• **Task directions**
The output should match, line for line, the records from the line containing "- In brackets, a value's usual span" through the line containing "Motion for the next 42", with every picture left out.

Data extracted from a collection
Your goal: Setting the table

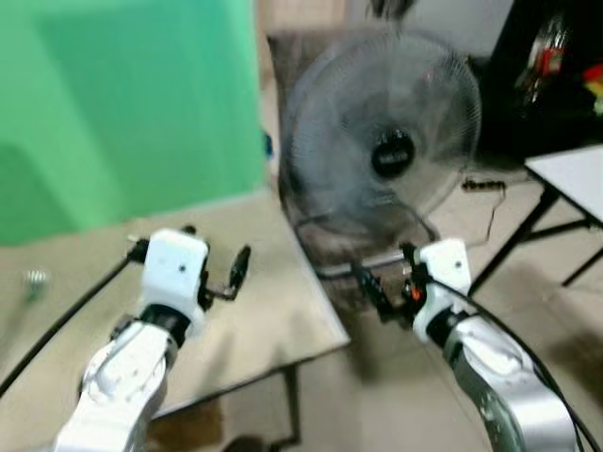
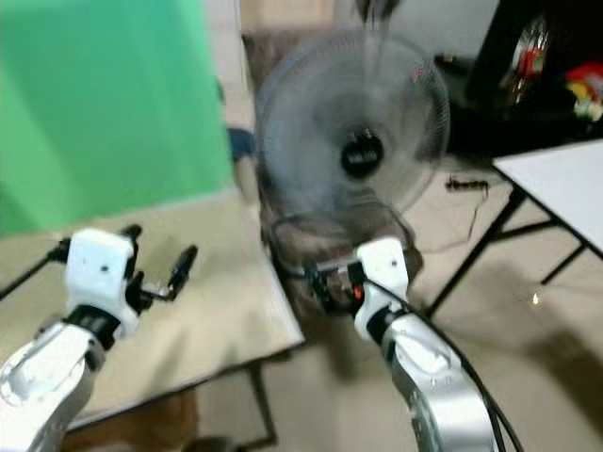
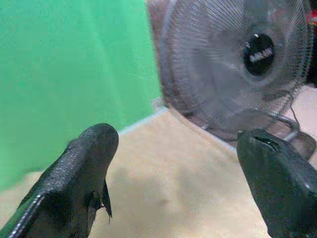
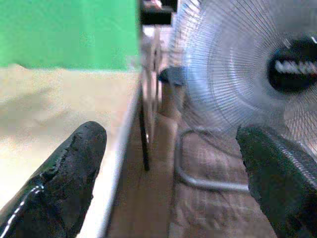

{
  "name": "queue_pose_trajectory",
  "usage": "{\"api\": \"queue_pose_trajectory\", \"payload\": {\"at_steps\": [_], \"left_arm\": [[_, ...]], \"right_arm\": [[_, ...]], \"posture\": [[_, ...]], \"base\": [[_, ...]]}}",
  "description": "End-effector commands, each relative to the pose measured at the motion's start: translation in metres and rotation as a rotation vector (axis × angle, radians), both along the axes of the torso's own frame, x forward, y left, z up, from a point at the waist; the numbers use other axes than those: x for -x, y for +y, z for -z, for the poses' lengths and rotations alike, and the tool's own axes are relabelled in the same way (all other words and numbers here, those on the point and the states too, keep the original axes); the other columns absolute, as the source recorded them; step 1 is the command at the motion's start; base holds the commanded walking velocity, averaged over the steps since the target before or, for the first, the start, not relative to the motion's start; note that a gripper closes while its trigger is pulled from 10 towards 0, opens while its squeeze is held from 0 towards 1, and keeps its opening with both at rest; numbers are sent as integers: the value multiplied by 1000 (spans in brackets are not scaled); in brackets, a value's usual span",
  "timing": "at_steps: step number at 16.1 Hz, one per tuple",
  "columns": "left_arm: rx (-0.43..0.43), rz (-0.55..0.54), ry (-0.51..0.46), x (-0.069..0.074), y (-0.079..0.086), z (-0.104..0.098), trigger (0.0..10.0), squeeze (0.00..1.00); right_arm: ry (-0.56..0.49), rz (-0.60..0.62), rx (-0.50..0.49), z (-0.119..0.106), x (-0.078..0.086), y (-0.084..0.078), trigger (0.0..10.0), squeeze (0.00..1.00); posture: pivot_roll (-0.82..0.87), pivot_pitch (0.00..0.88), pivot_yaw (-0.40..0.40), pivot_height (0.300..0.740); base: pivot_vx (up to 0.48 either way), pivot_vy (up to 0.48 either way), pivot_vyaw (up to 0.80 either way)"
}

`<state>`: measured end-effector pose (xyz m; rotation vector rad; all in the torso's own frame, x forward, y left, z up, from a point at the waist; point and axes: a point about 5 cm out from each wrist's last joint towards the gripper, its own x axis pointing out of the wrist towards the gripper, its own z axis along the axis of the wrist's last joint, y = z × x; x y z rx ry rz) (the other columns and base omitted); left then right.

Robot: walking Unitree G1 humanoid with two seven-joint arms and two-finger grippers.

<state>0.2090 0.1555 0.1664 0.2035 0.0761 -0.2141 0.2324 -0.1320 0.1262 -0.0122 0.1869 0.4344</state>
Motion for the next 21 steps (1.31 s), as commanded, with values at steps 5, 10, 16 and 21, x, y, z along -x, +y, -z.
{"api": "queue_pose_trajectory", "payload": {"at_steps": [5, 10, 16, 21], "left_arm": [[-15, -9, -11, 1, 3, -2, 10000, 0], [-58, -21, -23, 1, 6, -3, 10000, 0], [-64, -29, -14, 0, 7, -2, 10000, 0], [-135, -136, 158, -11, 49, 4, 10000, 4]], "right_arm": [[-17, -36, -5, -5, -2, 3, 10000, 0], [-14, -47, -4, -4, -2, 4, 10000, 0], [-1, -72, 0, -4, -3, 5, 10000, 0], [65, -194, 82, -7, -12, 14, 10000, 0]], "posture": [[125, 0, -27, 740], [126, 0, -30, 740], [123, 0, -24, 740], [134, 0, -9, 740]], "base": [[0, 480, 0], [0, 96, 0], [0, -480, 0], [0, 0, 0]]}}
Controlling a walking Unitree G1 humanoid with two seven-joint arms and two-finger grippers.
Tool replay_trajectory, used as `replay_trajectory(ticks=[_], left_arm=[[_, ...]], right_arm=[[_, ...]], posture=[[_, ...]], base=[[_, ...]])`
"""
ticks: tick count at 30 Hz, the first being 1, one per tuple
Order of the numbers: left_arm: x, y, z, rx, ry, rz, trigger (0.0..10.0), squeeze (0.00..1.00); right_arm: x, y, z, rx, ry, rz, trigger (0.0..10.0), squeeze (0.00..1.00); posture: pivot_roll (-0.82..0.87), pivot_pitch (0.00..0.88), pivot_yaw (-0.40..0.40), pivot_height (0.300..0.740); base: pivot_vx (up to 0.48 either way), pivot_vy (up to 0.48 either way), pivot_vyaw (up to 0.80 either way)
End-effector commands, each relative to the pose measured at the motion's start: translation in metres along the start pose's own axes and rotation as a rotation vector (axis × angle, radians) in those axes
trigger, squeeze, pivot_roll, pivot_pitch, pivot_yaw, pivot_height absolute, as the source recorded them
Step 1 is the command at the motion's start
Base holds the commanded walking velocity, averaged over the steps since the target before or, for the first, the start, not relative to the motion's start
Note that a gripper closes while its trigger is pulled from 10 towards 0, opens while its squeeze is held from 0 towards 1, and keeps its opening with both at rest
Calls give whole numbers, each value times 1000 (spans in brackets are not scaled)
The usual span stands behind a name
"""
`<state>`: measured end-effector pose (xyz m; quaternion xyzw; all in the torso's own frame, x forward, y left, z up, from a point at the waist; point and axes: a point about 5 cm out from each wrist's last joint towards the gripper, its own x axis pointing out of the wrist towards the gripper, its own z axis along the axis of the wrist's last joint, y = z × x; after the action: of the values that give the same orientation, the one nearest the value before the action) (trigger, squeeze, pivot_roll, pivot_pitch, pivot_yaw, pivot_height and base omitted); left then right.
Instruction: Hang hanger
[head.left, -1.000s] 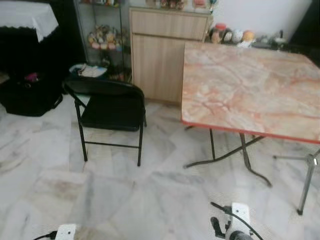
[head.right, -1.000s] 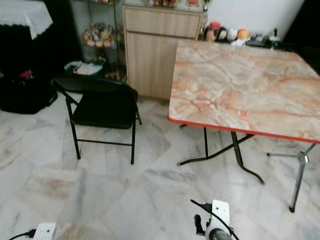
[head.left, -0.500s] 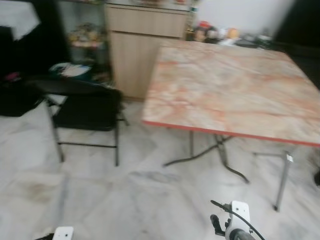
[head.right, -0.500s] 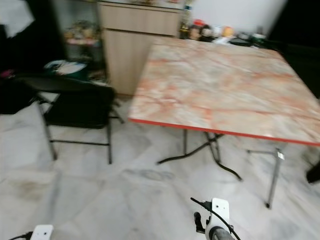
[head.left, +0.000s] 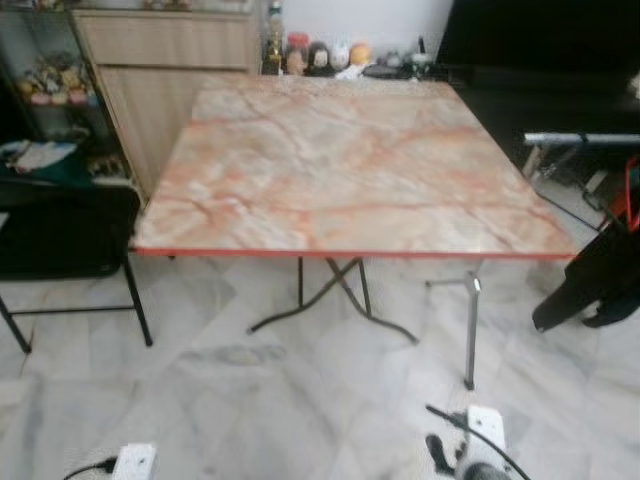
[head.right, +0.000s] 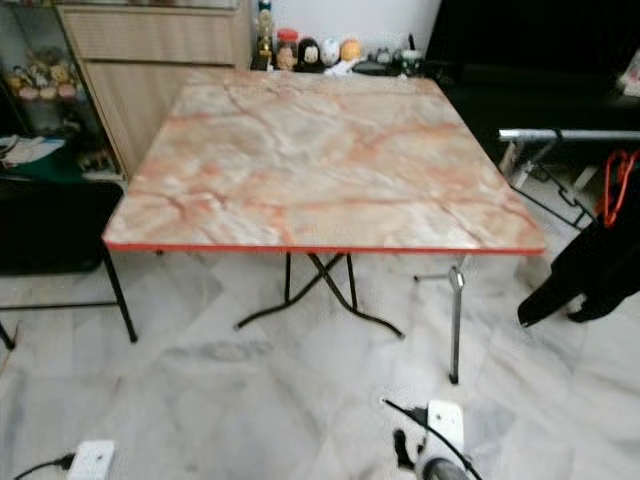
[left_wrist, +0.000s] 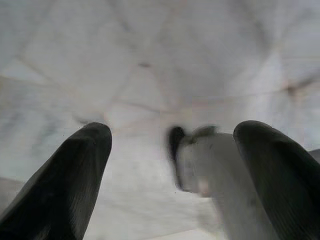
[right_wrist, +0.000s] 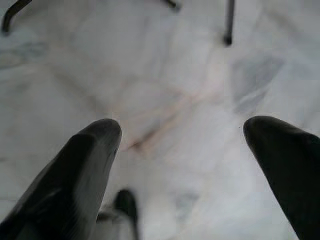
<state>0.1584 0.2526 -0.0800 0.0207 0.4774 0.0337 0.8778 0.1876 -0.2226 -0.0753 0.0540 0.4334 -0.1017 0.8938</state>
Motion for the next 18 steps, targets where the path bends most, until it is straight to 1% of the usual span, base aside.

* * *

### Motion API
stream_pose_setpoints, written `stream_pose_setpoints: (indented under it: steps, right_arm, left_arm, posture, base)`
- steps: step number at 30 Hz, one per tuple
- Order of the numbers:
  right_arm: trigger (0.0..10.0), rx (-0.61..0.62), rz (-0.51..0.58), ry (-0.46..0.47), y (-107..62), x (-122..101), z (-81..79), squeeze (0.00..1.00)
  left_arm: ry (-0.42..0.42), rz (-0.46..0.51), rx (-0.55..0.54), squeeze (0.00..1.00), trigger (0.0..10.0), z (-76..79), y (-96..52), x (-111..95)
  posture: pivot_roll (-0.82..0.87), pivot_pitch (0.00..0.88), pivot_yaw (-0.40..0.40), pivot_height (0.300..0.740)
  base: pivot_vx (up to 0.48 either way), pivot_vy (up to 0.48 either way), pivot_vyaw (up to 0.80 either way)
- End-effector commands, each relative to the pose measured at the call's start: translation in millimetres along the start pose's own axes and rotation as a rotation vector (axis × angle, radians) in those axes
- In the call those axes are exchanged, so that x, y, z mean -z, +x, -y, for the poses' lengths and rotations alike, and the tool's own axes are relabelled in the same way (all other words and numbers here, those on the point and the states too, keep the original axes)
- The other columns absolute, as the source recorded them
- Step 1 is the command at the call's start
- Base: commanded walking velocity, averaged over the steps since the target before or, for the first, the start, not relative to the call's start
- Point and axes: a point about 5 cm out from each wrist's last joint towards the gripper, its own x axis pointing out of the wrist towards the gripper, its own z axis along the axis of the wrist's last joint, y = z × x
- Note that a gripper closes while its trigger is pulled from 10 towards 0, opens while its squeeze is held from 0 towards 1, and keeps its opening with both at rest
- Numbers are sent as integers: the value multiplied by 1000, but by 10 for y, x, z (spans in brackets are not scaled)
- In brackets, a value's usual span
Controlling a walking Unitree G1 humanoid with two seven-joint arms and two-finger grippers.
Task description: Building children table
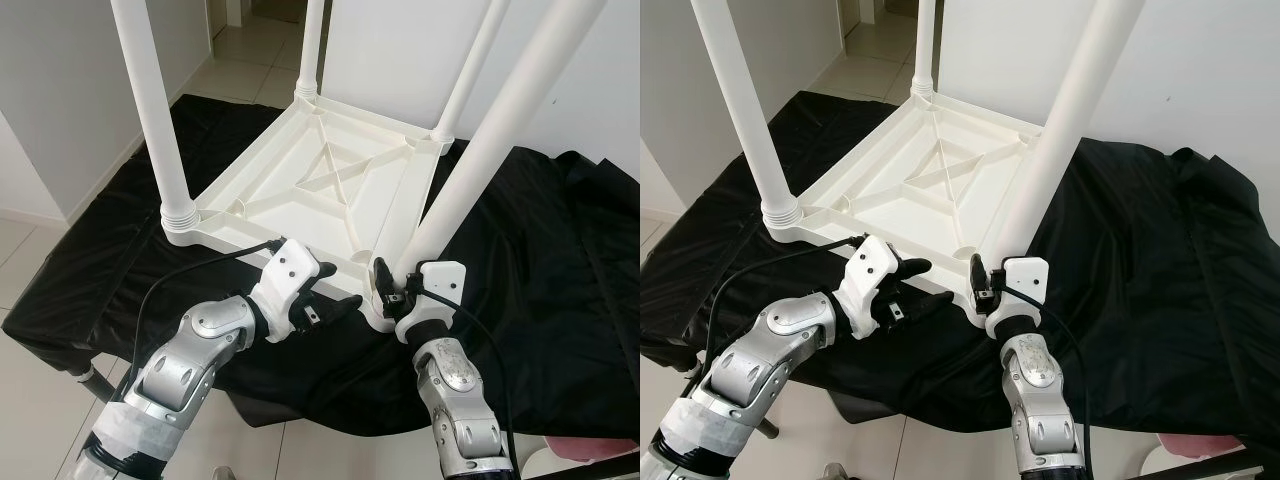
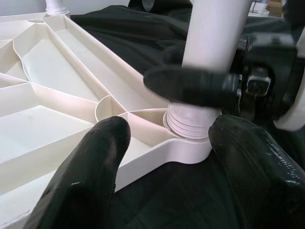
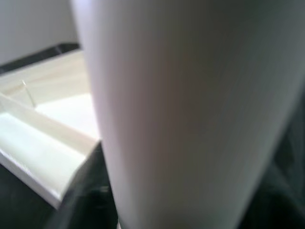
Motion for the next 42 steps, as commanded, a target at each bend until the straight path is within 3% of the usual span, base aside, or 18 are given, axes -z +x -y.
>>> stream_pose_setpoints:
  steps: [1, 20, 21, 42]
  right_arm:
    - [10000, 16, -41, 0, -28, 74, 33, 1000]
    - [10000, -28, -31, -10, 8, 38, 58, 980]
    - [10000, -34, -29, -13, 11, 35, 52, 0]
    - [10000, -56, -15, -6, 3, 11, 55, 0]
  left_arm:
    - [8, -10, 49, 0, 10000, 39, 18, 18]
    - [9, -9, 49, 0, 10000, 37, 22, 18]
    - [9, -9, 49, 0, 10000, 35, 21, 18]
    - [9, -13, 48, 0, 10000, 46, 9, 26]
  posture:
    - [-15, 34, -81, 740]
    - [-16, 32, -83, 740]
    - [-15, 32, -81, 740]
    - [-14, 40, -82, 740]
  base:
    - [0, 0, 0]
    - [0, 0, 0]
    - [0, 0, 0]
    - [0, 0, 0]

• **Output for this task**
- In brackets, a value's usual span
Controlling a walking Unitree G1 humanoid with two seven-joint arms and two-finger grippers.
Task description: Building children table
Motion for the next 42 steps, as commanded, a target at each bend until the straight path is within 3% of the usual span, base aside, or 18 are given, axes -z +x -y.

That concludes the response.